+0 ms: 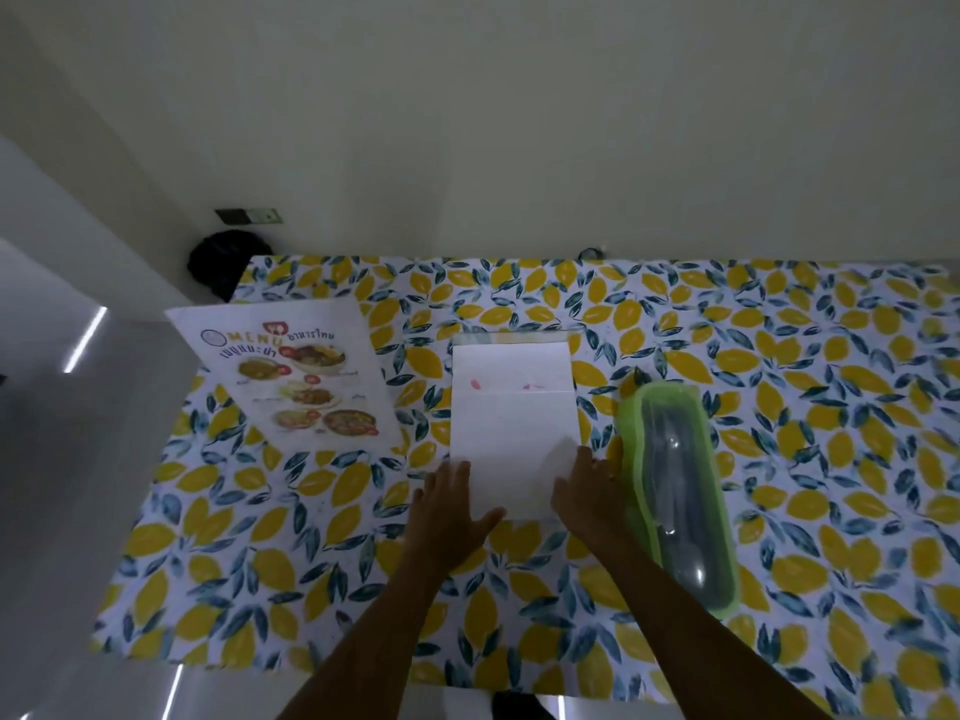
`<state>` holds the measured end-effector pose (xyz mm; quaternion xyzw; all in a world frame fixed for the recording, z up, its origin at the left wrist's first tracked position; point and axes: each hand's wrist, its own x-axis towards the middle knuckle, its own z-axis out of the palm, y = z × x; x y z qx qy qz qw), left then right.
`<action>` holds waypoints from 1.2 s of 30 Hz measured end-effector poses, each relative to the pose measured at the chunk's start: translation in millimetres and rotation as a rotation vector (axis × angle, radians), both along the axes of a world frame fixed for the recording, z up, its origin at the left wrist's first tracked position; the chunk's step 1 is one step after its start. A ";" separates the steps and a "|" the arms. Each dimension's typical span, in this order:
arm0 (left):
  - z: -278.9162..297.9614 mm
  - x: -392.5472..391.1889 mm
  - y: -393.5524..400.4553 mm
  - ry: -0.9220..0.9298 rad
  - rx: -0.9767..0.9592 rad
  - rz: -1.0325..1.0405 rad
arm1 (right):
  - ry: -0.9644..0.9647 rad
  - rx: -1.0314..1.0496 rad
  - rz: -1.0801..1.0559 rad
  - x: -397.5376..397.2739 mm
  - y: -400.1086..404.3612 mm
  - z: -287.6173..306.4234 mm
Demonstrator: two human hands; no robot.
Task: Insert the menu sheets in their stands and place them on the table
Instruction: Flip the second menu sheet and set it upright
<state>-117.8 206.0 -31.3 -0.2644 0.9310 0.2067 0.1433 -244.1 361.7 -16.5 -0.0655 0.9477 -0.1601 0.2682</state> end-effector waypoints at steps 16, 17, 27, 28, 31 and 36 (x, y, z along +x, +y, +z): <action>49.6 57.3 -17.5 0.421 0.260 0.103 | 0.167 -0.438 -0.035 33.4 68.0 39.5; 54.4 67.3 -17.9 0.430 0.284 0.075 | 0.172 -0.471 -0.038 40.5 76.9 42.2; 84.2 138.5 -3.7 0.573 0.264 0.018 | 0.120 -0.649 -0.047 118.3 130.5 80.6; 88.3 140.7 -3.3 0.589 0.260 0.009 | 0.110 -0.656 -0.050 121.6 133.3 84.9; 98.8 141.1 -4.4 0.617 0.236 -0.043 | 0.156 -0.645 -0.038 126.3 138.0 100.9; 120.9 126.3 -9.2 0.675 0.241 -0.080 | 0.247 -0.610 0.042 116.2 135.1 122.2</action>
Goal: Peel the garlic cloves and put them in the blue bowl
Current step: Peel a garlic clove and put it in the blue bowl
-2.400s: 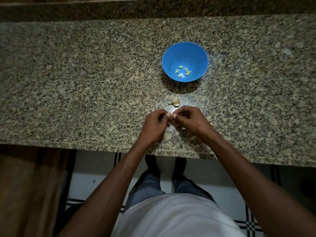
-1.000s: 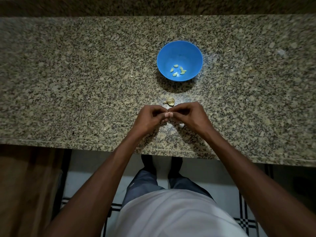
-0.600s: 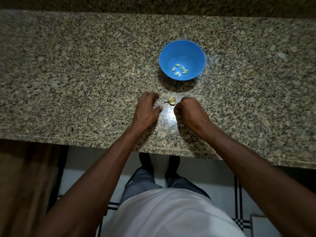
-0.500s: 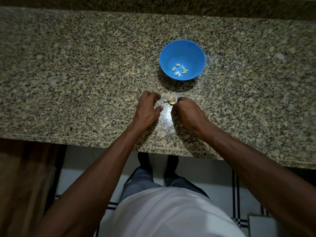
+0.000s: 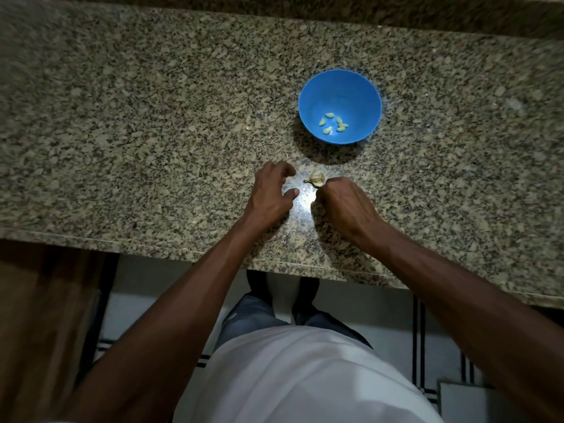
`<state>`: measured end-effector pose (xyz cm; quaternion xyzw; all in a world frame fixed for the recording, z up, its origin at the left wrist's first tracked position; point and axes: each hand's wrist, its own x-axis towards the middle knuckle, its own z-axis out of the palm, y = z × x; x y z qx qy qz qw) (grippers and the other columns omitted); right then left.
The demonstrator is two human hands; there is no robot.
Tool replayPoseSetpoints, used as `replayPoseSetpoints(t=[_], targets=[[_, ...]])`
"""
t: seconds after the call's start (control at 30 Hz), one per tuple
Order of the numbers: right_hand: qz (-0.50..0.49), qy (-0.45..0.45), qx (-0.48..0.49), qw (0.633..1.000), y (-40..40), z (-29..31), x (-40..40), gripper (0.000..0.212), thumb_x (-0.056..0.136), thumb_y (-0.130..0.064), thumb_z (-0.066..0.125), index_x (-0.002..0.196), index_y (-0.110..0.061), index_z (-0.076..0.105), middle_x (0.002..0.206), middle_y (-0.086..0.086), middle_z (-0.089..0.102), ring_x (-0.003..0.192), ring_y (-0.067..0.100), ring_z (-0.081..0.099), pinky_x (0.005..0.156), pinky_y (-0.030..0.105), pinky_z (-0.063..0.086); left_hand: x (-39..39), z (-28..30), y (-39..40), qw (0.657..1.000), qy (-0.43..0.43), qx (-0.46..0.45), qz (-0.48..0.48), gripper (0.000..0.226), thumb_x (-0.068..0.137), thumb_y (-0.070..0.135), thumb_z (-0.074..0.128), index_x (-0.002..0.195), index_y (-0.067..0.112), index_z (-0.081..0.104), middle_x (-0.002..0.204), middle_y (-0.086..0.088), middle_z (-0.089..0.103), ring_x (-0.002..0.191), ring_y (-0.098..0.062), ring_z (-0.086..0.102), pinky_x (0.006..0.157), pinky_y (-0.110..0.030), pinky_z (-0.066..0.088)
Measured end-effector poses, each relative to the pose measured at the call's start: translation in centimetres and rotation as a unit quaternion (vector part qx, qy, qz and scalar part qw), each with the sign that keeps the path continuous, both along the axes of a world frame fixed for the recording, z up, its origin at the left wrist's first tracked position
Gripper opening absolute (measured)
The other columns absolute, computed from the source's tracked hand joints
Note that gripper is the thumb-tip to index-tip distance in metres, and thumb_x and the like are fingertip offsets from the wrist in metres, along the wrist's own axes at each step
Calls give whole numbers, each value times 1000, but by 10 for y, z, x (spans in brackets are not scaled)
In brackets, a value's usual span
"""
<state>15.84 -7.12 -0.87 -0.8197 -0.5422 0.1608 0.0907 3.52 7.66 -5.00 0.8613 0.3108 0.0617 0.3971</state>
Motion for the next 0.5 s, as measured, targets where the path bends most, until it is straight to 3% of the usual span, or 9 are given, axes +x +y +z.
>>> replayPoseSetpoints(t=[0.2,0.43,0.5], targets=[[-5,-25,-10,1000,8,-1,1,21,96,-6,59,76,-8,50,70,15,50,59,31,48,53,40,39,0,1,3,1000,-1,0,1,33,87,21,77,115,17,60,103,3,46,92,-16,46,79,-29,37],[42,-57,-13,997,14,1,-3,53,86,6,66,65,-17,23,65,4,26,56,23,33,54,36,27,1,1,3,1000,10,-6,2,34,87,22,78,115,20,59,104,3,46,92,-14,45,76,-25,37],[56,-51,-4,997,12,2,-6,50,82,9,69,68,-15,28,67,6,30,57,22,32,54,35,27,1,2,4,1000,11,-5,5,34,86,22,79,114,19,60,102,5,45,91,-13,45,76,-25,36]])
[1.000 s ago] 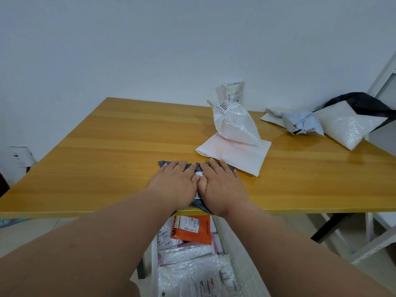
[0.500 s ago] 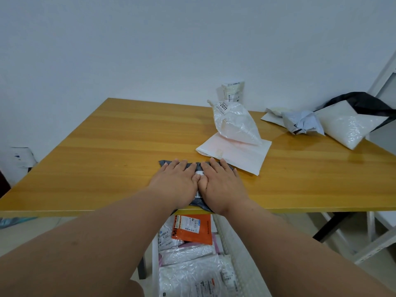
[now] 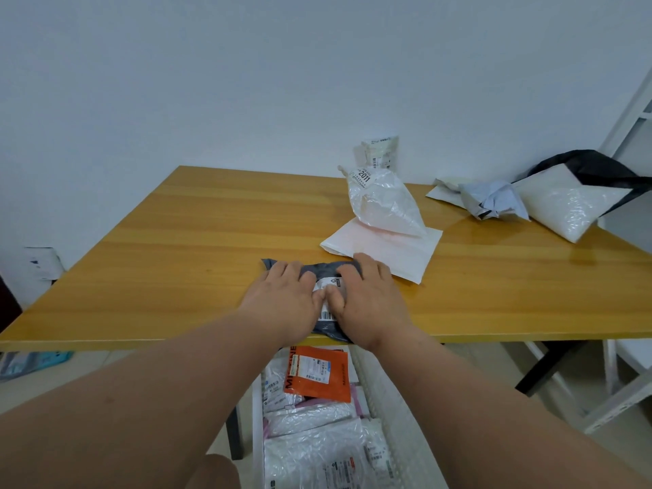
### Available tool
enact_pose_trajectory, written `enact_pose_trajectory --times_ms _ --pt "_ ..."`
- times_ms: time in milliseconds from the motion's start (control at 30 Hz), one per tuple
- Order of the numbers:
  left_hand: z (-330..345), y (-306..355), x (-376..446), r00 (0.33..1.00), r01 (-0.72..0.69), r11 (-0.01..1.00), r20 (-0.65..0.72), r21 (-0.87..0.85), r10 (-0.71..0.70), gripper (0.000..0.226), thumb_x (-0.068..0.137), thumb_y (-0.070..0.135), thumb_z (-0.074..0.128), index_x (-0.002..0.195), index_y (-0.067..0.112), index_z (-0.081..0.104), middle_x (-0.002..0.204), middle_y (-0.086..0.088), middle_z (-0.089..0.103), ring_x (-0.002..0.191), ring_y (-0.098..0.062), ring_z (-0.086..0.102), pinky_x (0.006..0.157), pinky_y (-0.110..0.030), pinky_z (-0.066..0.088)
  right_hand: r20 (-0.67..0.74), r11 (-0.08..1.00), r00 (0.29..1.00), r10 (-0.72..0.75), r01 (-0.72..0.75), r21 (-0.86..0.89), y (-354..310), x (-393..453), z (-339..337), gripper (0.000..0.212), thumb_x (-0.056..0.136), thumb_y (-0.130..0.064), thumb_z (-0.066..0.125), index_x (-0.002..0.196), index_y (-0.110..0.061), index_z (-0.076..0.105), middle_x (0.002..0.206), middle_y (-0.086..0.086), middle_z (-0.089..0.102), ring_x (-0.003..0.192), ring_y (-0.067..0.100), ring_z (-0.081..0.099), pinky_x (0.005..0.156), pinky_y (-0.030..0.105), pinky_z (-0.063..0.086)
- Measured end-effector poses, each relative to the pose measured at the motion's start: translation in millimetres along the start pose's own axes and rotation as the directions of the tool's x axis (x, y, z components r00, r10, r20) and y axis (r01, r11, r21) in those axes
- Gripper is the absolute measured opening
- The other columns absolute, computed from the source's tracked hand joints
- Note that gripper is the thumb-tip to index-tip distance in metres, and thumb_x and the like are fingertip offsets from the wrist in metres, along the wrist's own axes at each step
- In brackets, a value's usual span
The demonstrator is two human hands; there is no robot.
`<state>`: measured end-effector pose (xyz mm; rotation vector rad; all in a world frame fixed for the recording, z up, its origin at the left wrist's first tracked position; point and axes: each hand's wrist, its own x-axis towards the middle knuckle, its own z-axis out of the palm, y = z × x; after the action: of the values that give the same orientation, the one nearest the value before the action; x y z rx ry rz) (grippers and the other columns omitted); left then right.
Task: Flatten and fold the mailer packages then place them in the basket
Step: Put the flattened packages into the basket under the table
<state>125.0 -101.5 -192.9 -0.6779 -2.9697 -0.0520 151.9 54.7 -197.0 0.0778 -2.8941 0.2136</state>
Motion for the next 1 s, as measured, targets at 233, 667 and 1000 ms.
enact_pose_trajectory --times_ms 233,667,1000 --pt "5 -2 4 0.994 0.033 0.992 0.108 -0.119 -0.020 0.062 0.103 0.049 0.015 0.155 0.016 0.018 0.163 -0.007 0.011 0.151 -0.024 0.003 0.123 -0.041 0.005 0.131 0.999 0.991 0.028 -0.032 0.029 -1 -6 5 0.057 0.103 -0.048 0.012 0.156 -0.026 0.013 0.165 0.006 0.006 0.151 0.023 0.000 0.122 0.044 0.007" --pt "2 -1 5 0.988 0.054 0.987 0.148 -0.150 -0.032 0.063 0.103 0.049 0.018 0.155 0.013 0.015 0.162 -0.006 0.016 0.150 -0.023 0.007 0.123 -0.040 0.007 0.157 0.996 0.987 0.038 -0.049 0.068 -2 -2 3 0.055 0.104 -0.045 0.019 0.154 -0.023 0.021 0.163 0.003 0.015 0.151 0.022 0.005 0.122 0.047 0.008" --pt "-11 -15 -20 0.965 -0.051 0.983 0.246 -0.175 0.093 0.127 0.057 0.100 0.017 0.155 0.019 0.010 0.164 0.003 -0.007 0.150 -0.018 -0.011 0.122 -0.048 0.005 0.172 0.986 0.984 -0.036 0.007 0.166 10 -22 -10 0.083 0.087 -0.076 0.020 0.150 -0.023 0.028 0.164 0.004 0.010 0.151 0.021 0.003 0.121 0.046 0.012"
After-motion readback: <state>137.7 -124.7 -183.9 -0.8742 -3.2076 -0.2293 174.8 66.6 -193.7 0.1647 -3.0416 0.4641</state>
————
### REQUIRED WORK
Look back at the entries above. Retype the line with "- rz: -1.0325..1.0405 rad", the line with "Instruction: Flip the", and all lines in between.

### ANSWER BOX
  - rz: -1.0325..1.0405 rad
arm1 (right):
  - ry: -0.9644..0.9647 rad
  - rx: -1.0314..1.0496 rad
  - rz: -1.0801..1.0559 rad
  - x: -397.5376..397.2739 mm
  - y: -400.1086..404.3612 mm
  - z: -287.6173..306.4234 mm
Demonstrator: two human hands; no robot.
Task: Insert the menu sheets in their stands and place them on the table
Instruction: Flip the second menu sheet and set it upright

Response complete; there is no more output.